- DATA EXTRACT -
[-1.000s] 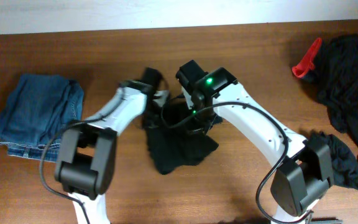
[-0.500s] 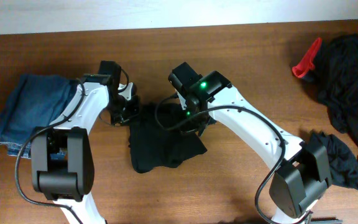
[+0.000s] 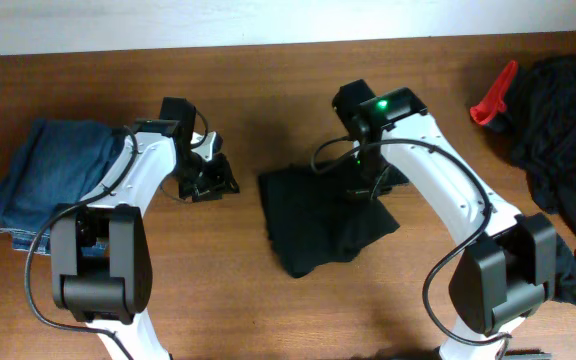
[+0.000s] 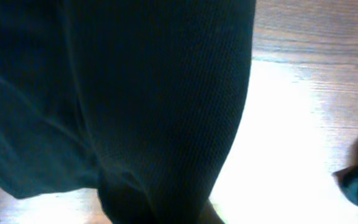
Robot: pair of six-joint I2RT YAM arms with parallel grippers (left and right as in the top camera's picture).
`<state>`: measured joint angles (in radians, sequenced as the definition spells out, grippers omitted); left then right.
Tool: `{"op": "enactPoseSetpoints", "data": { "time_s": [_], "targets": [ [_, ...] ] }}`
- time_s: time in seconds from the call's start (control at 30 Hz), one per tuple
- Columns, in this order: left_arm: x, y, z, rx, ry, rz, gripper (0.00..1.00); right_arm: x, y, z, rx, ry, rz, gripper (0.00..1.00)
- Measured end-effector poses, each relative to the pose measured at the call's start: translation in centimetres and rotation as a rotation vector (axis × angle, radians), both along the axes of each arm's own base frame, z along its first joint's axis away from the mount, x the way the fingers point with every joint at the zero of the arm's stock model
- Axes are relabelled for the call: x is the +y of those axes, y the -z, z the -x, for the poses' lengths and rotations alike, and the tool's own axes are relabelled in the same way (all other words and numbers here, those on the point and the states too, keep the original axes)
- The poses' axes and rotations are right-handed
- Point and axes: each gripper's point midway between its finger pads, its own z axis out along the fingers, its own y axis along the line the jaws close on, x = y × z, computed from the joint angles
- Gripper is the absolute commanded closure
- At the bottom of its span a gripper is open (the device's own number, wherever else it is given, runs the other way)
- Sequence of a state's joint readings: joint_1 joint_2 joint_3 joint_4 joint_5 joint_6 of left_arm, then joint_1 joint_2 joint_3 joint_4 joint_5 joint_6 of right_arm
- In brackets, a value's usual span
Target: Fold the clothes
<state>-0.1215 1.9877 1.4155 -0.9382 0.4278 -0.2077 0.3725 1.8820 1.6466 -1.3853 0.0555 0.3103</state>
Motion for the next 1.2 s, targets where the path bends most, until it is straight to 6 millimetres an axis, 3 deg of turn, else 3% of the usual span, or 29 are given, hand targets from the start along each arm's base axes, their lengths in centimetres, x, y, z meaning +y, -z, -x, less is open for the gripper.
{"op": "enactPoseSetpoints", "data": {
  "time_s": [0.13, 0.4, 0.6, 0.83, 0.93, 1.2],
  "targets": [
    [-1.3, 0.0, 0.0, -0.020, 0.037, 0.000, 0.59, 0.7, 0.0, 0.0, -0.005, -0.018, -0.016, 0.96],
    [-5.4, -0.1, 0.5, -0.069, 0.143, 0.011, 0.58, 5.4, 0.0, 0.4, -0.036, -0.102, -0.097, 0.95],
    [-5.8, -0.1, -0.4, -0.114, 0.149, 0.018, 0.58, 7.9, 0.0, 1.0, -0.051, -0.121, -0.135, 0.94],
    [-5.4, 1.1, 0.6, -0.085, 0.149, 0.007, 0.58, 11.0, -0.2, 0.7, -0.089, -0.122, -0.223, 0.81],
    [-5.3, 1.3, 0.8, -0.082, 0.149, 0.005, 0.58, 11.4, -0.1, 0.8, -0.088, -0.106, -0.238, 0.75],
    [-5.3, 1.3, 0.6, -0.088, 0.148, 0.004, 0.58, 13.2, 1.6, 1.2, -0.060, -0.099, -0.306, 0.75]
  ]
}}
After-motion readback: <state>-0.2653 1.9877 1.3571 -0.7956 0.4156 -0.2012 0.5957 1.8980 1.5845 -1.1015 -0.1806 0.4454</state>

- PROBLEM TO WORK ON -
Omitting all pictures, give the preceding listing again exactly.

- EXERCISE OUTPUT -
[-1.000s] 
[-0.500s] 
[+0.000s] 
[+0.000s] 
Robot: pair of six-joint I2RT YAM arms with parallel grippers (left and right as in the top camera's picture).
`<state>`: measured joint angles (in radians, sequenced as the definition spells out, grippers omitted); left then right.
Tool: `{"op": "enactPoseSetpoints", "data": { "time_s": [_], "targets": [ [_, ...] ] }}`
- time_s: time in seconds from the call's start (control at 30 Hz), one per tuple
- Columns, in this order: left_arm: x, y, z, rx, ry, rz, gripper (0.00..1.00); right_arm: x, y, z, rx, ry, rz, gripper (0.00..1.00)
- Measured end-effector poses, each relative to the pose measured at the call's start: translation in centimetres and rotation as a rotation vector (axis × angle, radians), both along the axes of each arm's own base frame, z along its first joint's axis away from the mount, x the way the fingers point with every joint at the zero of the arm's stock model
- Axes are relabelled for the call: x is the +y of those axes, y the -z, z the -x, for the poses' lengths and rotations alike, and the tool's own axes are relabelled in the same way (all other words and numbers here, those on the point and the states too, keep the original axes)
- The poses' axes and rotations are right-handed
- Point and axes: each gripper's point midway between its finger pads, its own z axis out along the fingers, its own y axis along the line the jaws close on, x = y × z, computed from the joint angles
- Gripper is the absolute commanded closure
- At the bottom of its span a gripper is open (the device's own number, wherever else it is given, runs the other way)
- Sequence of a state's joint readings: joint_1 joint_2 joint_3 joint_4 joint_5 joint_6 of left_arm, then joint_1 joint_2 joint_3 joint_4 joint_5 joint_6 of right_arm
- In brackets, a value's usual span
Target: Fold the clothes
<state>-0.1215 1.9877 1.4155 -0.9382 0.4278 -0.2077 0.3725 1.8820 1.6466 -1.3853 0.0555 0.3103</state>
Motion for the next 1.2 s, targets where the path bends most, until it is straight to 6 millimetres an axis, 3 deg of turn, else 3% of the usual span, or 29 are given, hand targets from the start along each arm's base axes, their lengths in centimetres, x, y, z meaning +y, -z, -x, less is open for the gripper.
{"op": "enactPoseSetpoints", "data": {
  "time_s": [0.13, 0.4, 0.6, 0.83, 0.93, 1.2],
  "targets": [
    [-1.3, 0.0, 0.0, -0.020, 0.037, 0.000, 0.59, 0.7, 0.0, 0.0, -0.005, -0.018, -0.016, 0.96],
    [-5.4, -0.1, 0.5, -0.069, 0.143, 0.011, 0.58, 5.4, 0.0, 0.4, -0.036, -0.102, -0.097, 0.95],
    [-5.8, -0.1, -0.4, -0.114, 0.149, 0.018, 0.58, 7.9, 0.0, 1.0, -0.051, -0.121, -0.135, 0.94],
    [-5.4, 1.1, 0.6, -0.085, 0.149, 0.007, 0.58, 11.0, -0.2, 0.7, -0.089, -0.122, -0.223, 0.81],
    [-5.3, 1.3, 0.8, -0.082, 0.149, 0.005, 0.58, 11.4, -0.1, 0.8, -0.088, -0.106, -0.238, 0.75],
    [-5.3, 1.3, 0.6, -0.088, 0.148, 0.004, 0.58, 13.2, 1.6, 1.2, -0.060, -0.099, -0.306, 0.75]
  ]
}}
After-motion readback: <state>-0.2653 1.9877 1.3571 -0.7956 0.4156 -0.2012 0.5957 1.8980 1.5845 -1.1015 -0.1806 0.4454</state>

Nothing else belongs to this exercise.